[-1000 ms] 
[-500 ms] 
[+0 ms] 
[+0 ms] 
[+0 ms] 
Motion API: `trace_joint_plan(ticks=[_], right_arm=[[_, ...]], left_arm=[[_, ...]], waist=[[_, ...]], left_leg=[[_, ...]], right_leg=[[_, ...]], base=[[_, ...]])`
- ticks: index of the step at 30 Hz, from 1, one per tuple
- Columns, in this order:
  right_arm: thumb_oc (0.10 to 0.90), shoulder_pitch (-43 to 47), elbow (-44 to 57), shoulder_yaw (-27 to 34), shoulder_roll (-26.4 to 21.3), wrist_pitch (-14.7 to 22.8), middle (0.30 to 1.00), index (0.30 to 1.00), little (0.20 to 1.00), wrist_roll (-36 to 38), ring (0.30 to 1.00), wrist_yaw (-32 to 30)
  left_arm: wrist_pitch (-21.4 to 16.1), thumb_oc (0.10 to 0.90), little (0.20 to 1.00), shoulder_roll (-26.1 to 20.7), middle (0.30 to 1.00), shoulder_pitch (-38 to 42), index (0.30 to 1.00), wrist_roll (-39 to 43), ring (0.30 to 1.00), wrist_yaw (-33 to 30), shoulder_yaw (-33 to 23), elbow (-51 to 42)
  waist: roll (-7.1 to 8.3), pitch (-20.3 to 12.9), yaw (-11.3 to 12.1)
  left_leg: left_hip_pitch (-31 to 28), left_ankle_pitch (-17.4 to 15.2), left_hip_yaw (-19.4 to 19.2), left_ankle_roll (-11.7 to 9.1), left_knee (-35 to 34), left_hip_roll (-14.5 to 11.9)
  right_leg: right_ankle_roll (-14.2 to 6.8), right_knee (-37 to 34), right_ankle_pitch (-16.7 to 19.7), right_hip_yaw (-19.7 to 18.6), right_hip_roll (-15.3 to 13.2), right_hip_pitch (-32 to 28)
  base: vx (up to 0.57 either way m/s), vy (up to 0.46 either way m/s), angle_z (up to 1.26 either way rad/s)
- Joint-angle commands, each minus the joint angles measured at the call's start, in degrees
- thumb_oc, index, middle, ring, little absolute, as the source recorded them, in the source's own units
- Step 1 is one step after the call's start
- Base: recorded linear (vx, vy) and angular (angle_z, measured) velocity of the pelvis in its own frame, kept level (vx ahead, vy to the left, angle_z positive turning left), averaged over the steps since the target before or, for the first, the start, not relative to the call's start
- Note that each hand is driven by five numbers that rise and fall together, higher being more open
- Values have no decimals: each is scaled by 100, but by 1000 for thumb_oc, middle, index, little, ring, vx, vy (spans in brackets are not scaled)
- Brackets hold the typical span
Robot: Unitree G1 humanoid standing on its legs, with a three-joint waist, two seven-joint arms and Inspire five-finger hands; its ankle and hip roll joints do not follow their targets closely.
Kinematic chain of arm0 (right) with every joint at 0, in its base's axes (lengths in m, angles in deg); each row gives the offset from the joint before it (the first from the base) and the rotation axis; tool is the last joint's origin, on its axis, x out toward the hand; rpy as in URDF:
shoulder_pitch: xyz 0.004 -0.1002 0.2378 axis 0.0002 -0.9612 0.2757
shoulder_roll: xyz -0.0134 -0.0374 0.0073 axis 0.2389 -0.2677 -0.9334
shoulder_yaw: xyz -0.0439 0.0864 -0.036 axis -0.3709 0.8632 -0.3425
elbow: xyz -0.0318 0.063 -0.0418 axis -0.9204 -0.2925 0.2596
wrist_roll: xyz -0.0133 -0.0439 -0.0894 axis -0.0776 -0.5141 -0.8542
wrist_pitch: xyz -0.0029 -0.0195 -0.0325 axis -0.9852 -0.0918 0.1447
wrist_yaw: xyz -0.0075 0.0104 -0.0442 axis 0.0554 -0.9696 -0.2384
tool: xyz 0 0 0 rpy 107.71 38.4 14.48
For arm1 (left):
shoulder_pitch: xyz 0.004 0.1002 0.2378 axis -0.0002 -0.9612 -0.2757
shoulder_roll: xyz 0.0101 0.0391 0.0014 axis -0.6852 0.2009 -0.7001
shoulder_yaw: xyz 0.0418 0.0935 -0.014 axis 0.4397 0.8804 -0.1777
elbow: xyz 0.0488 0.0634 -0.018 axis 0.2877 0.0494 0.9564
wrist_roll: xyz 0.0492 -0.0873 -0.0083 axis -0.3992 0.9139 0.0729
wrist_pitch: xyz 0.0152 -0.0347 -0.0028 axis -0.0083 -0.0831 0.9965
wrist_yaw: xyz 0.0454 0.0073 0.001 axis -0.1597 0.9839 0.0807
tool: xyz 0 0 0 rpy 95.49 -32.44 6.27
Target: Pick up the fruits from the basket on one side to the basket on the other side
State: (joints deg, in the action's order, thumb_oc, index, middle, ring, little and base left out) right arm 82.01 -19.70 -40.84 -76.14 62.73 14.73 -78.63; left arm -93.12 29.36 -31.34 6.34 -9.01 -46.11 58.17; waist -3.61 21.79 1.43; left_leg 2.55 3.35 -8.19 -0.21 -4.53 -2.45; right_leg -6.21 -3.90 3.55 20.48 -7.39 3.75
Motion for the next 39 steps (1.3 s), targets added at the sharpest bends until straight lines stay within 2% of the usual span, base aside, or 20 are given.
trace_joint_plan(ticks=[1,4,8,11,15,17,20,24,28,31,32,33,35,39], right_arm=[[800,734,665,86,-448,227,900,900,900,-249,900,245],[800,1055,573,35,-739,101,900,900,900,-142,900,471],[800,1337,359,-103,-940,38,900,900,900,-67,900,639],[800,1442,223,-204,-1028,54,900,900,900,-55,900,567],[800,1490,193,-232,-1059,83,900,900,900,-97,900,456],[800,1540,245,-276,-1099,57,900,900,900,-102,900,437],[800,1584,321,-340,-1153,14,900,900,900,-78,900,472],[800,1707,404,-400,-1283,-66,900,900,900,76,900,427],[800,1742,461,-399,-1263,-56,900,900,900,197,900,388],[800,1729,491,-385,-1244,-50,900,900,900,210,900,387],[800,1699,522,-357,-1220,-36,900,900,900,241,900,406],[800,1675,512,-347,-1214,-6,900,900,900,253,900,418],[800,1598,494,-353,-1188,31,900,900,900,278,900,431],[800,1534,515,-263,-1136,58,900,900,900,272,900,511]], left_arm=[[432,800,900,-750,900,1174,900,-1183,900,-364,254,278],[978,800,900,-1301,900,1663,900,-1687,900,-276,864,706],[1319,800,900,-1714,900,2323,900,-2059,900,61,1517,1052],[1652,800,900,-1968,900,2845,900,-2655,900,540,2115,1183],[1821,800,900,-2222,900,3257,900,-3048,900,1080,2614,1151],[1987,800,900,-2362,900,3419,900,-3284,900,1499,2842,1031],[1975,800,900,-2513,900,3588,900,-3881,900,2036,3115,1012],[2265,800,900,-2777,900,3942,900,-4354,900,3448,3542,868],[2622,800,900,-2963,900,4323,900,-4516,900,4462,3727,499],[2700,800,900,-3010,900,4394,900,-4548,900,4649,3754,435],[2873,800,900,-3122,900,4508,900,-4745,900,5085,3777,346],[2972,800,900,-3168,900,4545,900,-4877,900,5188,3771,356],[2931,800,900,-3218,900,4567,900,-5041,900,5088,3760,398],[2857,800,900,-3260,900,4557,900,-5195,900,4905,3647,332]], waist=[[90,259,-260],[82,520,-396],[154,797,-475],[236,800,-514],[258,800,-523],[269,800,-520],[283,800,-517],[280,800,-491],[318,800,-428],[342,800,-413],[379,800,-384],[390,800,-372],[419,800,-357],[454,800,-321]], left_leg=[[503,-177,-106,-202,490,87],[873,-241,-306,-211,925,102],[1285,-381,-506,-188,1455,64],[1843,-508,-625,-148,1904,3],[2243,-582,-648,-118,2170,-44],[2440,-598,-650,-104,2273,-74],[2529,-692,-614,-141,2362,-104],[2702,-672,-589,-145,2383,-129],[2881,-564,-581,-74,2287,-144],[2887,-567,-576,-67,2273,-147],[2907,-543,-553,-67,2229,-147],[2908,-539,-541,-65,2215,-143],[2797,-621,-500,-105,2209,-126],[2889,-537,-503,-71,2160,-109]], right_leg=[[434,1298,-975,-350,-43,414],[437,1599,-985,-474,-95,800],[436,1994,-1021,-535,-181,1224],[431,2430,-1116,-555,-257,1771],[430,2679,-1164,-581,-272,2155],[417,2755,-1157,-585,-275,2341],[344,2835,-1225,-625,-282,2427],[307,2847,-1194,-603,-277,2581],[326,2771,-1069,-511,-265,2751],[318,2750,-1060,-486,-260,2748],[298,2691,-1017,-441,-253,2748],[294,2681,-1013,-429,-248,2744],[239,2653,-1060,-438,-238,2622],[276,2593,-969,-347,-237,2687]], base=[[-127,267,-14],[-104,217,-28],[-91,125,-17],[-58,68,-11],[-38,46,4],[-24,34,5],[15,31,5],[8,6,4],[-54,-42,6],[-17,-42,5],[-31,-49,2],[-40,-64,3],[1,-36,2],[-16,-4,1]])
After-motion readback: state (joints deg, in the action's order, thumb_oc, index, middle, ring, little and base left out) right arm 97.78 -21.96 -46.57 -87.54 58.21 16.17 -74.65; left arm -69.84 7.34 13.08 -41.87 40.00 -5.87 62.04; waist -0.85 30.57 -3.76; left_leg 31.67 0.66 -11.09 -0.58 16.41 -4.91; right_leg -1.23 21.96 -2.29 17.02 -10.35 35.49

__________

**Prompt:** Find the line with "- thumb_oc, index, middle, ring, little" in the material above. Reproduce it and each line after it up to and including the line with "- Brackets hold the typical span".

**Solution:**
- thumb_oc, index, middle, ring, little absolute, as the source recorded them, in the source's own units
- Step 1 is one step after the call's start
- Base: recorded linear (vx, vy) and angular (angle_z, measured) velocity of the pelvis in its own frame, kept level (vx ahead, vy to the left, angle_z positive turning left), averaged over the steps since the target before or, for the first, the start, not relative to the call's start
- Note that each hand is driven by five numbers that rise and fall together, higher being more open
- Values have no decimals: each is scaled by 100, but by 1000 for thumb_oc, middle, index, little, ring, vx, vy (spans in brackets are not scaled)
- Brackets hold the typical span

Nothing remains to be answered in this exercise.